The ban has long been overdue – indeed, should never have been allowed to lapse. The Maoist used the interregnum of the ‘peace process’ and the lifting of the proscription to re-group, re-arm, and re-formulate strategies, which included the targeting of civilians and security personnel, and have successfully established an upper hand in the State, while the Security Forces tried to contain their activities with their hands tied by political fiat.

Suddenly wise, the State’s Home Minister, Jana Reddy, pronounced: "The Maoists have misused the opportunity given by the Government and resorted to mindless killings, extortions and kidnap. They have killed 157 political activists, policemen, home guards and civilians in the last 13 months." There has also been no-let up in extortion, and Chief Minister Reddy, in an interview to a television channel aired on May 21, 2005, stated that, "a rough estimate made by the department was, in the first five or six months we gave them an opportunity to talk and police action was suspended, a rough estimate is that about Rs. 50-60 crore (Rs. 500 to 600 million) has been collected by them and they did produce good weapons, they did plant landmines in a number of places." Philosophically, the Chief Minister added, "Well, it’s part of life and you get used to it." If the Independence Day killings are any indicator, it may not be as easy for the Chief Minister to ‘get used to’ what the Maoists are planning in the coming months.

Far from being deterred by the ban, Janardhan, the official spokesperson of the CPI-Maoist ‘state committee’ ominously declared after the ban, "From now on, there will not be any peace zone in the state. We will strike in areas where CPI-Maoist is not strong. The State Government will see bigger attacks from CPI-Maoist. The more the state tries to suppress CPI-Maoist party, the more we will attack."

In their strategy to establish dominance, the role of Maoist front or ‘over-ground’ organizations, including the seven proscribed on August 17, has been crucial. In a letter addressed to the former Maoist emissary in the peace talks, Varavara Rao, a ‘Politburo’ member of the CPI-Maoist, Cherukuri Raj Kumar alias Gangadhar was critical of the inability of the party leadership to encash on the ‘favourable’ situation during the peace initiative. The letter seized from two couriers in May 2005, read "despite the situation turning favourable to us, we have failed to involve even a small section of people out of the lakhs who attended our meetings to agitate against Government policies."

Further, according to The Strategy and Tactics of Indian Revolution, a Maoist document drafted at the time of the formation of the CPI-Maoist, three categories of mass organizations are prescribed — underground units which directly recruit people, as well as open and ‘semi-open’ organizations, which carry out revolutionary propaganda using the available legal opportunities and organize agitations openly to mobilize people and organizations that are not directly related to the Maoist party, but work under some cover with a limited programme.

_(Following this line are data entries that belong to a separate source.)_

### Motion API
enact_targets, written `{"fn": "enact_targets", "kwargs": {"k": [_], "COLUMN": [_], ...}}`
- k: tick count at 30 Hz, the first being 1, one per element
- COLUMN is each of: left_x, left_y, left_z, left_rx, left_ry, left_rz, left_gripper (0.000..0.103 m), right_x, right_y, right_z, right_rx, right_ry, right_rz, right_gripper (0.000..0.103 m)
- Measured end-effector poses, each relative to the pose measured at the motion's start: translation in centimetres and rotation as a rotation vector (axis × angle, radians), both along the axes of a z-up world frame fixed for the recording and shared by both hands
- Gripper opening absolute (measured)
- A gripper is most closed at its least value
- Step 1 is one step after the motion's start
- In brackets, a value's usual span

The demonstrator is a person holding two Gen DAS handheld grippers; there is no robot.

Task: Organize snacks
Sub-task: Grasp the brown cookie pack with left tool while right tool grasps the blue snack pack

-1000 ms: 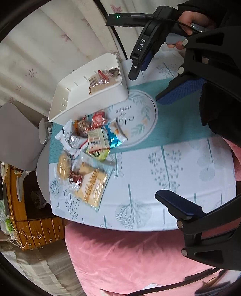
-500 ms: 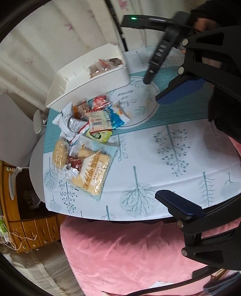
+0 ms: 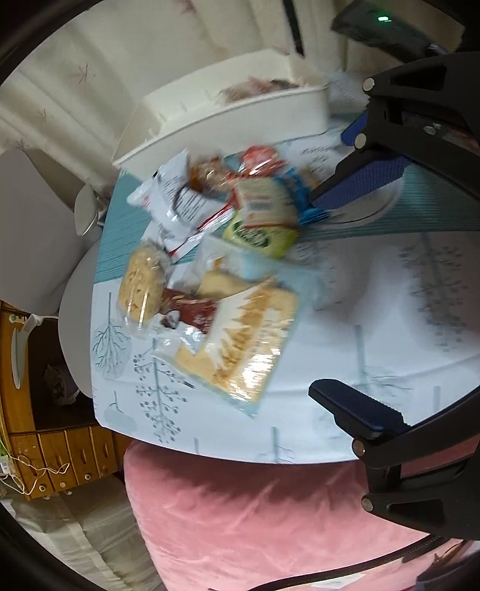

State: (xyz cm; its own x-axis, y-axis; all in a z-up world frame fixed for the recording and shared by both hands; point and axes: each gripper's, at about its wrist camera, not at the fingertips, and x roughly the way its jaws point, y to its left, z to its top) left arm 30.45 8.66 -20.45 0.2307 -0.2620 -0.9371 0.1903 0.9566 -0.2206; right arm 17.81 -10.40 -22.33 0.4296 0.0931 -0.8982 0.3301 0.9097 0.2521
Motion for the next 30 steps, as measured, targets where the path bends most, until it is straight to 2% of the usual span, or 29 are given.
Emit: {"fn": "enact_targets", "kwargs": {"k": [10,14,17,21,24,26,30], "left_x": [6.3,8.4,9.6,10.2,10.8,11.0,11.1], "left_y": [-2.0,-2.5,-2.9,-3.2,-3.3,-3.1,-3.0], "left_z": [-2.8,-4.0,-5.1,-5.9,-6.4,-6.8,-6.6], "left_rx": [0.063,0.093,0.127,0.161,0.17,0.164,0.141], "left_ry": [-0.104,-0.107,-0.08,-0.086,-0.075,-0.06,-0.073], "left_rz": [0.035,0.038,0.022,0.006,0.003,0.014,0.017], "left_gripper": [0.092,0.092,0.092,0.088,0.076,0.063,0.05], "right_x": [2.8,3.4,3.9,4.5,4.8,4.9,5.2], "right_y": [0.3,0.7,1.0,1.1,1.2,1.3,1.3], "right_z": [-2.8,-3.2,-3.8,-4.5,-4.8,-4.9,-4.9], "right_rx": [-0.063,-0.09,-0.094,-0.094,-0.107,-0.122,-0.129], "right_ry": [-0.031,-0.05,-0.047,-0.045,-0.055,-0.064,-0.066], "right_rz": [0.033,0.068,0.088,0.091,0.094,0.102,0.115], "right_gripper": [0.061,0.061,0.061,0.061,0.062,0.062,0.061]}}
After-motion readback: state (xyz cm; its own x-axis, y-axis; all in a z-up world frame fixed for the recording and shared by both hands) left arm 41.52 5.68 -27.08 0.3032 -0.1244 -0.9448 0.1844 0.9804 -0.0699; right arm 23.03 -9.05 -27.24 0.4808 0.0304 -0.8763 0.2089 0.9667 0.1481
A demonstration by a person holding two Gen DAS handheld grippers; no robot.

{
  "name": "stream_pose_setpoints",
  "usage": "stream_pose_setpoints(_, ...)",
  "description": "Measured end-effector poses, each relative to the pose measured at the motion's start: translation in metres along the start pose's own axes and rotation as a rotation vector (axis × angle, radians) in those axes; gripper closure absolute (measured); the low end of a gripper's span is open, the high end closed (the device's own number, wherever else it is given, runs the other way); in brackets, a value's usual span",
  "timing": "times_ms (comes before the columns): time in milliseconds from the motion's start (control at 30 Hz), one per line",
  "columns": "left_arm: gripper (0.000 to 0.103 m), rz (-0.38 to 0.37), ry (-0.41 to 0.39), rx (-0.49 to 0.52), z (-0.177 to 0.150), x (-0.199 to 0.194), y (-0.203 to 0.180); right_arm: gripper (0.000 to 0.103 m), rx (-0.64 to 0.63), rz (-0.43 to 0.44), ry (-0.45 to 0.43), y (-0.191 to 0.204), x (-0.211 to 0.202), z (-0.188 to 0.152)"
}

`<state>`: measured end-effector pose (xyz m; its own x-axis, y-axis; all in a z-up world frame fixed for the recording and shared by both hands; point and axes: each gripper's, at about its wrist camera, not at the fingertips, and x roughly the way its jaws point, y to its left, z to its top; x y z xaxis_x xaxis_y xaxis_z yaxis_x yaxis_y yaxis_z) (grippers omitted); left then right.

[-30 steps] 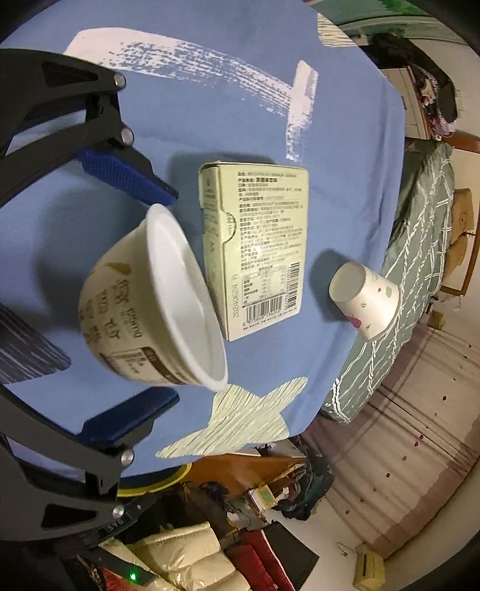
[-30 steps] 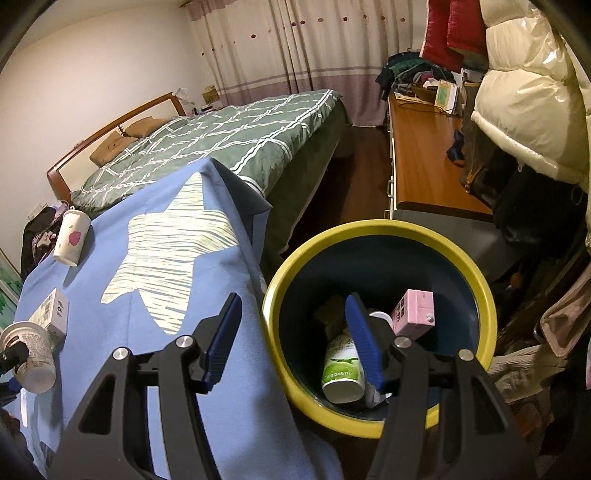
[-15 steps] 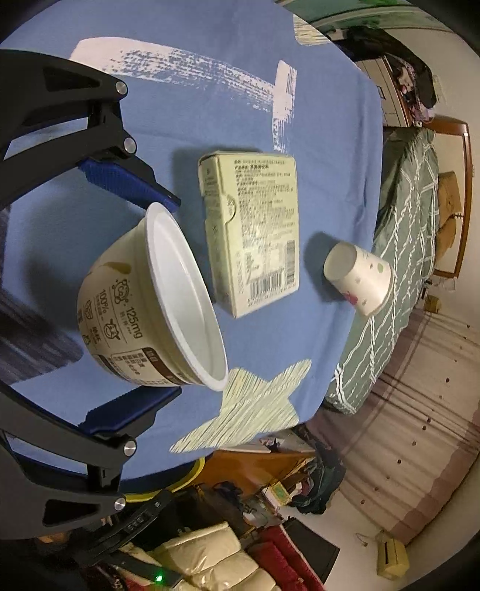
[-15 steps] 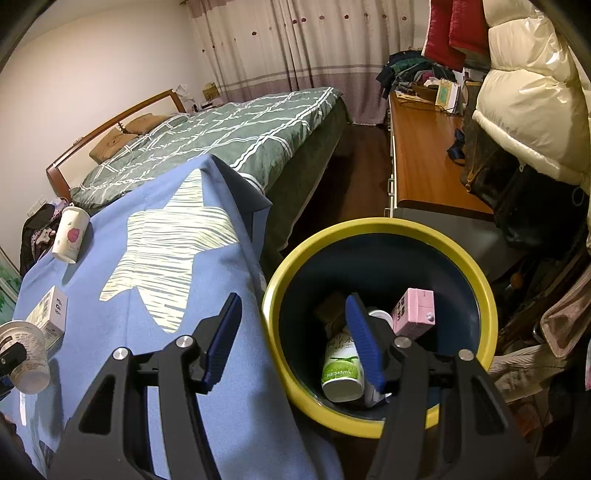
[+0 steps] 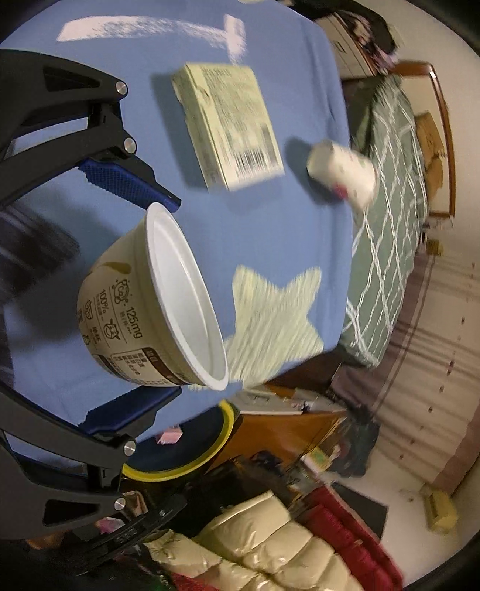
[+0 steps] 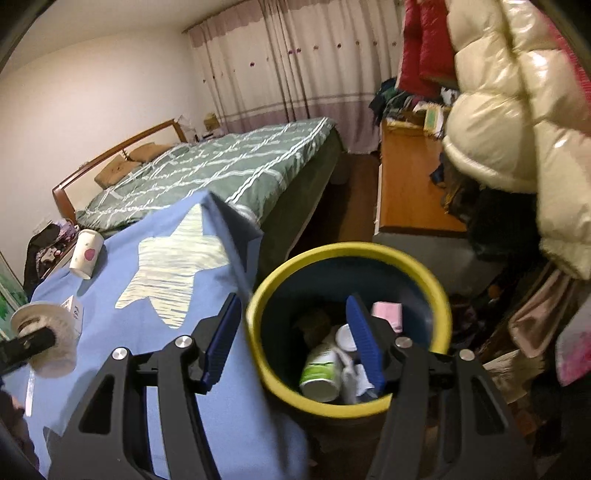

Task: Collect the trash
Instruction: 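Carry the yogurt cup with the left gripper into the bin and release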

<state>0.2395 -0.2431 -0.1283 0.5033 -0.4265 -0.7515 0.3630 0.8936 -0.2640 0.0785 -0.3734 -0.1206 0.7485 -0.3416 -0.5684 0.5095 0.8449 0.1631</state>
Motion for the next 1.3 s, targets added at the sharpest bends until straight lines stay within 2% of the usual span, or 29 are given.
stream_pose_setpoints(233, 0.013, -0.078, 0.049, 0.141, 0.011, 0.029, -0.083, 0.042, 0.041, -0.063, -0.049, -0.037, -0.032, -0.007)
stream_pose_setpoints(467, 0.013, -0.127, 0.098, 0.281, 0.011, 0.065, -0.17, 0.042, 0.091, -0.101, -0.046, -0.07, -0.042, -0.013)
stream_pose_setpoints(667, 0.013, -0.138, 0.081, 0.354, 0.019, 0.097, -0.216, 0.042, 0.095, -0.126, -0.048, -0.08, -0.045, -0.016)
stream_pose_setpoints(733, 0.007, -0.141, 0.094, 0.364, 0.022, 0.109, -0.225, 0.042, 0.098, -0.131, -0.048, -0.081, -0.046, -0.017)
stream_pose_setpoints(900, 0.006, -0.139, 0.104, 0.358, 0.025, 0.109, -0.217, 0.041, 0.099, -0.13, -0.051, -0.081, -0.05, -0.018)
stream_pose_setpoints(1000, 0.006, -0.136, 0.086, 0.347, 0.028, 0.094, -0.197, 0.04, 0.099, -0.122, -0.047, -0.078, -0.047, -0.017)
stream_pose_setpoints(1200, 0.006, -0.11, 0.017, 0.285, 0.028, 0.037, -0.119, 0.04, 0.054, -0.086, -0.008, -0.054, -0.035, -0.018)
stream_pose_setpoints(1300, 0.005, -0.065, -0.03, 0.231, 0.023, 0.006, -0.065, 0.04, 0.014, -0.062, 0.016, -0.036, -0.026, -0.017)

The close coordination of objectives and programmes across these various organizations is illustrated by the recent arrest by the Nizamabad Police, on June 2, 2005, of CPI-Maoist ‘State Committee’ member, Ganti Prasadam alias Prabhakar and the former ‘District Committee Secretary’ of Cuddapah, Yamasani Surender alias Venkanna, along with four Revolutionary Writers' Association (Virasam) members at Arsapally.

The CPI-Maoist has now embarked on a programme to strengthen its various committees spread across different states – a process it had vigorously initiated during the period of the ‘peace process’ in Andhra. In order to ensure better co-ordination, the outfit is now focusing on consolidating a corridor connecting North Telangana Special Zonal Committee to Andhra Orissa Border Special Zonal Committee passing through the areas being held by Dandakaranya Special Zonal Committee, an area that stretches from Orissa to Maharashtra, covering the states of Andhra Pradesh, Chhattisgarh and Madhya Pradesh as well. This process has been enormously facilitated by the very long leash the organization was given by the Andhra Pradesh Government for the better part of a year.

Unfortunately, Andhra Pradesh has a long history of politicians, cutting across party lines, hobnobbing with the Maoists and contributing directly to their consolidation and continuous expansion. In 1982, the then-leader of the Telugu Desam Party, N.T.Rama Rao described the Maoists as desabhaktalu (patriots) and annalu (elder brother), and secured their support in the elections in the following year to unseat the incumbent Congress Government. In 1989, it was the turn of the Congress party, under Marri Chenna Reddy, to seek and secure Maoist support in the elections. In recent times, it is the Congress-ally Telengana Rashtra Samithi (TRS) that has been accused of having arrived at a deal with the Maoists before the 2004 elections. The Maoist influence over the TRS can be gauged by the fact that at least 500 of its elected members in mandals (local administrative bodies) and panchayats (village bodies) across Telangana resigned following an ultimatum issued by the former in June 2005. Among those who resigned on July 4, 2005, were five of its six ministers in the Andhra Pradesh Government. Unsurprisingly, the TRS has opposed the imposition of the ban, and TRS President and Union Minister K. Chandrasekhara Rao stated, "It will be in the interest of society, people and the Government to lift the ban and restart talks." By these actions and statements, the TRS has secured a Maoist reprieve: on August 17, 2005, the Maoists issued a statement warning second-rung leaders of the Congress, Telugu Desam and the BJP not to take part in the municipal election campaign. Not surprisingly, the TRS has not been mentioned in the threat.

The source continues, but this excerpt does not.